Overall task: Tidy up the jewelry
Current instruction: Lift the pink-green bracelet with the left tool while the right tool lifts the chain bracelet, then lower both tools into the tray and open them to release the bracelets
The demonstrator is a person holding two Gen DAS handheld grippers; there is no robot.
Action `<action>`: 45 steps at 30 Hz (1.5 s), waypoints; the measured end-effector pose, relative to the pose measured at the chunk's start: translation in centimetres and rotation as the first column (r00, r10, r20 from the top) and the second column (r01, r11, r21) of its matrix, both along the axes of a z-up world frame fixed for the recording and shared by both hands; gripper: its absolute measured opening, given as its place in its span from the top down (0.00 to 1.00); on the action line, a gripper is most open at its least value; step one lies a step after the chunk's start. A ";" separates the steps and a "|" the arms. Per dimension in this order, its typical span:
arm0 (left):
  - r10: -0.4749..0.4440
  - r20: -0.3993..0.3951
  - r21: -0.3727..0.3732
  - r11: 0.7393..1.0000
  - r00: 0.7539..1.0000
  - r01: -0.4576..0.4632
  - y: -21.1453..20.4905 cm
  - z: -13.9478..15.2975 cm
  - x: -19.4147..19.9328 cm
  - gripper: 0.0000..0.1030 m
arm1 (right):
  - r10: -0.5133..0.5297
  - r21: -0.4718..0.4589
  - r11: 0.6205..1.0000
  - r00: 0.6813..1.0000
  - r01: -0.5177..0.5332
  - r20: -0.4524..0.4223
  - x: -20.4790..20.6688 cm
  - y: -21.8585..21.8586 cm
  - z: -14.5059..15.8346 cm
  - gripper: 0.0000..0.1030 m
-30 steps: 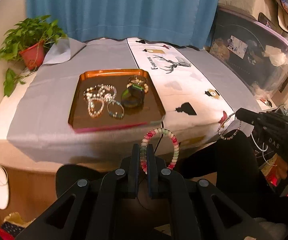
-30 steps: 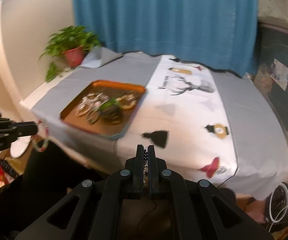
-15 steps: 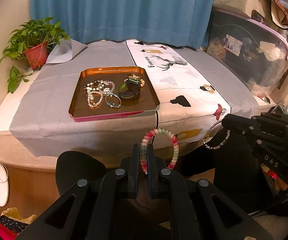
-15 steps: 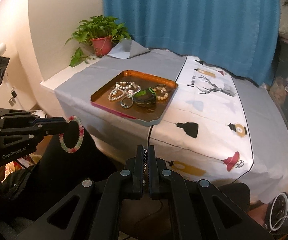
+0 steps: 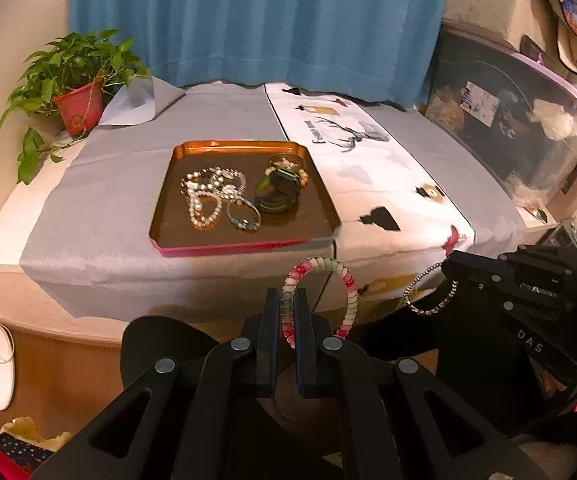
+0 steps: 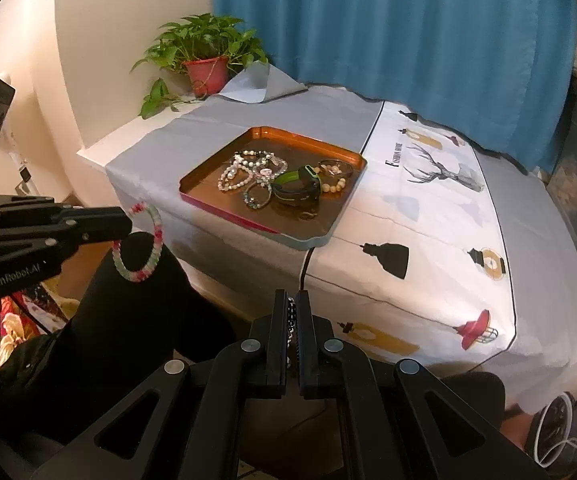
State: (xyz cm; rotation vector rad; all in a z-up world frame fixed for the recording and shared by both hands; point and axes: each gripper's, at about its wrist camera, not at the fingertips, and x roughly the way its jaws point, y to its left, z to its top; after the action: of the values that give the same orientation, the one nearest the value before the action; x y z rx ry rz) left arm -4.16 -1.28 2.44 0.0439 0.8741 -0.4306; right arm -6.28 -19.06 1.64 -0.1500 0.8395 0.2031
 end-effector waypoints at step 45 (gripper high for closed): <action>0.277 0.049 0.139 0.949 0.960 -0.281 1.0 -5.0 22.3 0.01 | 0.010 -0.074 0.997 1.000 -0.012 -0.027 24.9 2.0 -5.7 0.25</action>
State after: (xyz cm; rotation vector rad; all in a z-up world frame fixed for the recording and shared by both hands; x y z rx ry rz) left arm 18.17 -0.24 -2.51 0.0586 0.8665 -0.1003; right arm 18.61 -17.06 -4.05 -0.2216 0.8731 0.1850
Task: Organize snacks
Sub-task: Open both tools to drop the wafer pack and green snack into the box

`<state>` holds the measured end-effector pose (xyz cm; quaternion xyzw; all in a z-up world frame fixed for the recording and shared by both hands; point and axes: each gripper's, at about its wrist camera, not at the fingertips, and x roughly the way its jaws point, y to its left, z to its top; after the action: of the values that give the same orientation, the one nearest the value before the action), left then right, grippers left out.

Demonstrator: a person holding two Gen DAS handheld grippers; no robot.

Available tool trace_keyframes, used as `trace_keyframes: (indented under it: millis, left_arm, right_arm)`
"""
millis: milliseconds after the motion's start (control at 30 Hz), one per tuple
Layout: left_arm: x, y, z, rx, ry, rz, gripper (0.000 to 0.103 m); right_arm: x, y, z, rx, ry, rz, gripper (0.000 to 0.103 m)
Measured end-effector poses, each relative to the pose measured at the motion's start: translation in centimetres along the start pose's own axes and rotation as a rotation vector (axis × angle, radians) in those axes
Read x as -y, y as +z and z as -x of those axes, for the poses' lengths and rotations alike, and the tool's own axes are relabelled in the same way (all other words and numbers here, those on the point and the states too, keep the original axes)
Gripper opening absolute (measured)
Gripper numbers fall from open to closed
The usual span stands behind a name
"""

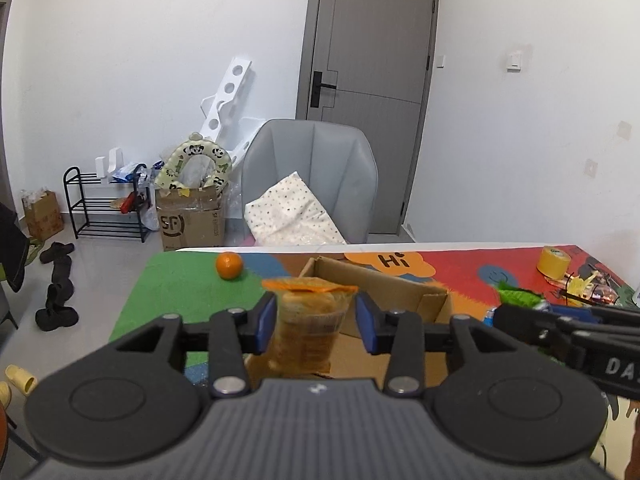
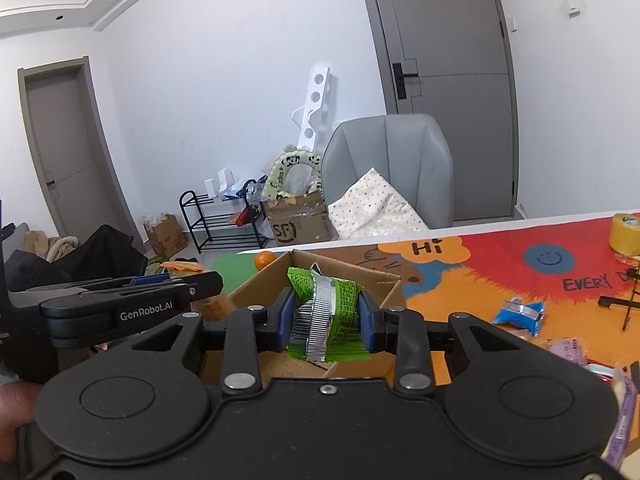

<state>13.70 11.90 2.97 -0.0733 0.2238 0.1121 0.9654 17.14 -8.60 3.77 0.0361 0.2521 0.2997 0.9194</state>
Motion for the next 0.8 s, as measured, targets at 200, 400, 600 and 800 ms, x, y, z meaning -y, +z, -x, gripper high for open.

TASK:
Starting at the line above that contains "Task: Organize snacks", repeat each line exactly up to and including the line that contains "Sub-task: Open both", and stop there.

YOUR RESPONSE:
Task: Organize snacks
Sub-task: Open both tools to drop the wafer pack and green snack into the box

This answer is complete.